_Data records_
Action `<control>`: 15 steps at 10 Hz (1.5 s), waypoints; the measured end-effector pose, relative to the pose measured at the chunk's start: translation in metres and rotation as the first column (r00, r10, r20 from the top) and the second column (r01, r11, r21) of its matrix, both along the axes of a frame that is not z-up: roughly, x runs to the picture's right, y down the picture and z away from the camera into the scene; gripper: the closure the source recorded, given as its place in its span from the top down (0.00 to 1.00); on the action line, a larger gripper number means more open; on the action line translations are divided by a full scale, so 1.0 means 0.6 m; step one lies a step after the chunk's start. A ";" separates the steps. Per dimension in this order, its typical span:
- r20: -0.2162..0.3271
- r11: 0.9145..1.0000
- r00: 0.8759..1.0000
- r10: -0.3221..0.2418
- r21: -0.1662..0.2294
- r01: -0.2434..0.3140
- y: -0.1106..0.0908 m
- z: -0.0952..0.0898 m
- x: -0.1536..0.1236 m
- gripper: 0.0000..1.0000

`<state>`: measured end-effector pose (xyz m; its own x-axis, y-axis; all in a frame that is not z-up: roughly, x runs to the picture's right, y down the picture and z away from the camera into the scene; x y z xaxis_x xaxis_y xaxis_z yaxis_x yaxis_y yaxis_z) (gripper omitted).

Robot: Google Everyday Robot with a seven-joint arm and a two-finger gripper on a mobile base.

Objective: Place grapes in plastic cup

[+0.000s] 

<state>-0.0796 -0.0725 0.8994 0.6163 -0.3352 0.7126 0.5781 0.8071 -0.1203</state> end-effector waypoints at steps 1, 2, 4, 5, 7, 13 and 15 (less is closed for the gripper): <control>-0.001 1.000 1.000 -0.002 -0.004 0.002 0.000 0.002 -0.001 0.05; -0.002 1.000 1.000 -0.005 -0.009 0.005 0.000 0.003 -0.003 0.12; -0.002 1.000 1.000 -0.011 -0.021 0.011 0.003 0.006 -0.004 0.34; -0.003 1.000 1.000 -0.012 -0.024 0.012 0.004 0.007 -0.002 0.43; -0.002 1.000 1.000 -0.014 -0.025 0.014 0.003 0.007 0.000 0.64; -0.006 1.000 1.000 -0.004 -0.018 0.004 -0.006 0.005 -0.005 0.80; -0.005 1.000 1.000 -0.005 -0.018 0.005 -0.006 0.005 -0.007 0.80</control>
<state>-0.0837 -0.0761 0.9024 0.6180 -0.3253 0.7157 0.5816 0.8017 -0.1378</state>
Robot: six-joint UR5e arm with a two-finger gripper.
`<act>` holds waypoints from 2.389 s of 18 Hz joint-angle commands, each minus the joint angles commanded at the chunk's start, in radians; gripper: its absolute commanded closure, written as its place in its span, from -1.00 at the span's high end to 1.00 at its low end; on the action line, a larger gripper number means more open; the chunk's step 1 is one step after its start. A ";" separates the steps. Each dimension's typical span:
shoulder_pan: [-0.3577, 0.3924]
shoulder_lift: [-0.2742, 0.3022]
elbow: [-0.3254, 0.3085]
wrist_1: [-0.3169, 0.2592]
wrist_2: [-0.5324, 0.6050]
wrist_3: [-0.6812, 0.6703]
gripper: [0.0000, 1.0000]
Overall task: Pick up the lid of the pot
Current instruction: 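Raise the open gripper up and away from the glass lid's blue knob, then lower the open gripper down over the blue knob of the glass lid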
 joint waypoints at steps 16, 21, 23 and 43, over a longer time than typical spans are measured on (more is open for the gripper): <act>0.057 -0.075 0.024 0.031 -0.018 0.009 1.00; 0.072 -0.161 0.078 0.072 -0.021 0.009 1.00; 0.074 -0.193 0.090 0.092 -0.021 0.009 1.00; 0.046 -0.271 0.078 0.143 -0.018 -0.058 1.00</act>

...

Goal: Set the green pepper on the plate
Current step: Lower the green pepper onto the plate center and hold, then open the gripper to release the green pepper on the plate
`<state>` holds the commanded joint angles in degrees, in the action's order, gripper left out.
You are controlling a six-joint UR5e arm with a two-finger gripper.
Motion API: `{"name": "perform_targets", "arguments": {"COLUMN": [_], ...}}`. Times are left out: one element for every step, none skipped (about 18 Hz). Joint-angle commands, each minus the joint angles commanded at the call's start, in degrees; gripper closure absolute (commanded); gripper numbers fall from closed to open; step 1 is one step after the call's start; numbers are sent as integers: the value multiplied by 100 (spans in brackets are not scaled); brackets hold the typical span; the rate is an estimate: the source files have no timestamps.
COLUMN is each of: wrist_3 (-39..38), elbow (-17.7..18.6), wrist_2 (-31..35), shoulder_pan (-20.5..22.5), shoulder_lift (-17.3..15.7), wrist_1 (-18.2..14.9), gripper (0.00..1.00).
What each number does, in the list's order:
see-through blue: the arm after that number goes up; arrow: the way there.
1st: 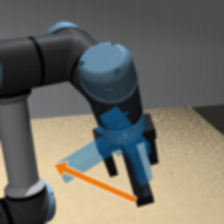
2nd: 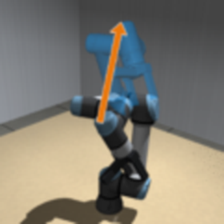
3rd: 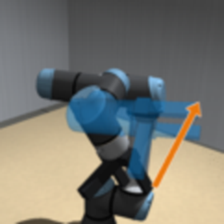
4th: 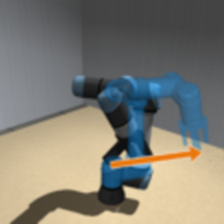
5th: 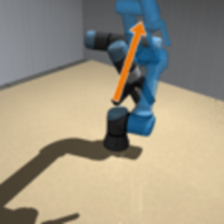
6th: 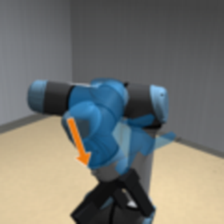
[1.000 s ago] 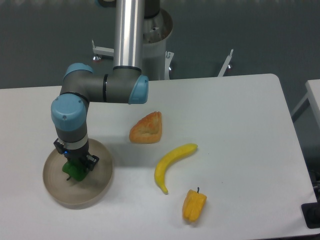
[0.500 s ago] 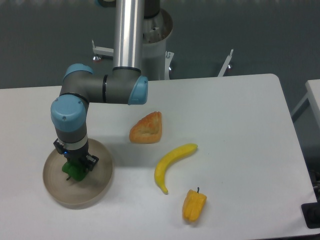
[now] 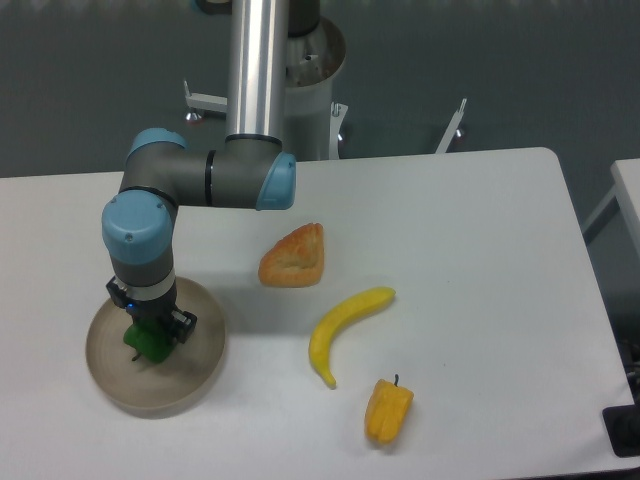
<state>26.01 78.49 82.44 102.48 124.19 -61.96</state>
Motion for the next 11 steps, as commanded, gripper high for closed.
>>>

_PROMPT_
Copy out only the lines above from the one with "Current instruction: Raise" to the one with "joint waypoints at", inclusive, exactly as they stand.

_EXERCISE SOLUTION_
Current instruction: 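Raise the open gripper up and away from the glass lid's blue knob, then lower the open gripper down over the blue knob of the glass lid
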 joint waypoints at steps 16, 21, 23 and 43, over a longer time than typical spans are measured on (more is open for the gripper): <act>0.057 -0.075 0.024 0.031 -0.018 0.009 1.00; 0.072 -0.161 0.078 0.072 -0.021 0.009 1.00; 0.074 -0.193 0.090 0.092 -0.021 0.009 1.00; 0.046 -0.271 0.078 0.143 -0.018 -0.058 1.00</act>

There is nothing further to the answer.